Figure 5. Cumulative frequency responses obtained on a speech recognition task trained with a noisy version of TIMIT. As shown in the spectrogram, noise has been artificially added into the band 2.0-2.5 kHz. Both the CNN and SincNet learn to avoid the noisy band, but SincNet learns it much faster, after processing only one hour of speech.
Results
Speaker Recognition
Table 1 reports the Classification Error Rates (CER%) achieved on a speaker-id task. The table shows that SincNet outperforms other systems on both TIMIT (462 speakers) and Librispeech (2484 speakers) datasets.
The gap with a standard CNN fed by raw waveform is larger on TIMIT, confirming the effectiveness of SincNet when few training data are available. Although this gap is reduced when LibriSpeech is used, we still observe a 4% relative improvement that is also obtained with faster convergence (1200 vs 1800 epochs).

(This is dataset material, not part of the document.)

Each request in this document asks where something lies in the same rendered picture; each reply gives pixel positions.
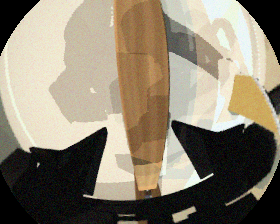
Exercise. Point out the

Standard FBANKs provide results comparable to SincNet only on TIMIT, but are significantly worse than our architecture when using Librispech. With few training data, the network cannot discover filters that are much better than that of FBANKs, but with more data a customized filter-bank is learned and exploited to improve the performance.
TIMIT | LibriSpeech | |
---|---|---|
DNN-MFCC | 0.99 | 2.02 |
CNN-FBANK | 0.86 | 1.55 |
CNN-Raw | 1.65 | 1.00 |
SincNet | 0.85 | 0.96 |
Speech Recognition
To ensure a more accurate comparison between the architectures, five experiments varying the initialization seeds were conducted for each model and corpus. Table 3 thus reports the average speech recognition performance. Standard deviations, not reported here, range between 0.15 and 0.2 for all the experiments.
Method | TIMIT | DIRHA |
---|---|---|
CNN-FBANK | 18.3 | 40.1 |
CNN-Raw waveform | 18.1 | 40.0 |
SincNet-Raw waveform | 17.2 | 37.2 |
For all the datasets, SincNet outperforms CNNs trained on both standard FBANK and raw waveforms. The latter result confirms the effectiveness of SincNet not only in close-talking scenarios but also in challenging noisy conditions characterized by the presence of both noise and reverberation.
Questionsquestion
- What happened to the learnings from this paper? I would assume that constraining your convolutions to be band-pass filters is too strong and this reduction in model flexibility diminishes performance.
- This constraint isn’t relevant to Whisper since its trained on mel-spectrograms.
- You’re learning 2 parameters per filter instead of the kernel size parameters
- But has anyone recently tried sota ASR models with this constraint?
- Added to Questions: What is the significance of Finite Impulse Response (FIR) filters? Why is it important that they are finite response and what would happen if they were Infinite Response?